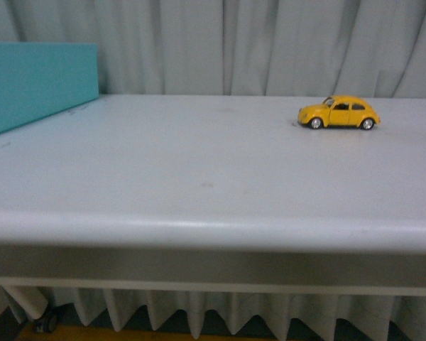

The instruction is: Wind up and store yellow beetle toy

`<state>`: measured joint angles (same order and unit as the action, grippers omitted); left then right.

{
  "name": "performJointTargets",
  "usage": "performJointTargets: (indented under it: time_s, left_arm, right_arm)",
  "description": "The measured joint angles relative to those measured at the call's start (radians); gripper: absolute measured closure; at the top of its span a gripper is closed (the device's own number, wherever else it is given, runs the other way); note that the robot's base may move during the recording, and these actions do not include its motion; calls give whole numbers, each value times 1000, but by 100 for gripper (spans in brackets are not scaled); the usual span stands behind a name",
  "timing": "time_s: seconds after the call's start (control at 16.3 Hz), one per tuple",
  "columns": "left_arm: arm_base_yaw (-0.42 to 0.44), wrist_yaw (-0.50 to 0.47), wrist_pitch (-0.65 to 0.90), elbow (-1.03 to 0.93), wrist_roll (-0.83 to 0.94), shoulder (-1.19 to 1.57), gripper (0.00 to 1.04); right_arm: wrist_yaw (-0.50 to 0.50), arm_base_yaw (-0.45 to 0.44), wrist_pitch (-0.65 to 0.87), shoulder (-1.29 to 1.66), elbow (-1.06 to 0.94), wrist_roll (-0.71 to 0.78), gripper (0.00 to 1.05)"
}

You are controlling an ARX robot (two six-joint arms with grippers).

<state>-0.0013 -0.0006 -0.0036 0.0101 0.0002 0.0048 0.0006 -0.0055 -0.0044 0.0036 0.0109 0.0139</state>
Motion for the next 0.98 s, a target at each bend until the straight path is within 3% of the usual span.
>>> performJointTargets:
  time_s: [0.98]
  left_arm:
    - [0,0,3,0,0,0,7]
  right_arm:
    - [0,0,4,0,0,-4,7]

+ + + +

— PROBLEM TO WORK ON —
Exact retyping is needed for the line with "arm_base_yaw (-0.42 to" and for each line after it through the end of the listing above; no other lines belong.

— YOUR RESPONSE —
  "columns": "left_arm: arm_base_yaw (-0.42 to 0.44), wrist_yaw (-0.50 to 0.47), wrist_pitch (-0.65 to 0.90), elbow (-1.03 to 0.93), wrist_roll (-0.83 to 0.94), shoulder (-1.19 to 1.57), gripper (0.00 to 1.04); right_arm: wrist_yaw (-0.50 to 0.50), arm_base_yaw (-0.45 to 0.44), wrist_pitch (-0.65 to 0.87), shoulder (-1.29 to 1.66), elbow (-1.06 to 0.94), wrist_roll (-0.71 to 0.78), gripper (0.00 to 1.05)"
}

You are controlling an ARX robot (two six-joint arms with grippers).

<state>-0.0013 -0.0006 -0.0036 0.0101 0.0002 0.0048 0.0006 -0.0055 -0.0044 0.0036 0.0109 0.0139</state>
Motion for the next 0.98 s, a target at each bend until the straight path is within 3% of the usual span.
>>> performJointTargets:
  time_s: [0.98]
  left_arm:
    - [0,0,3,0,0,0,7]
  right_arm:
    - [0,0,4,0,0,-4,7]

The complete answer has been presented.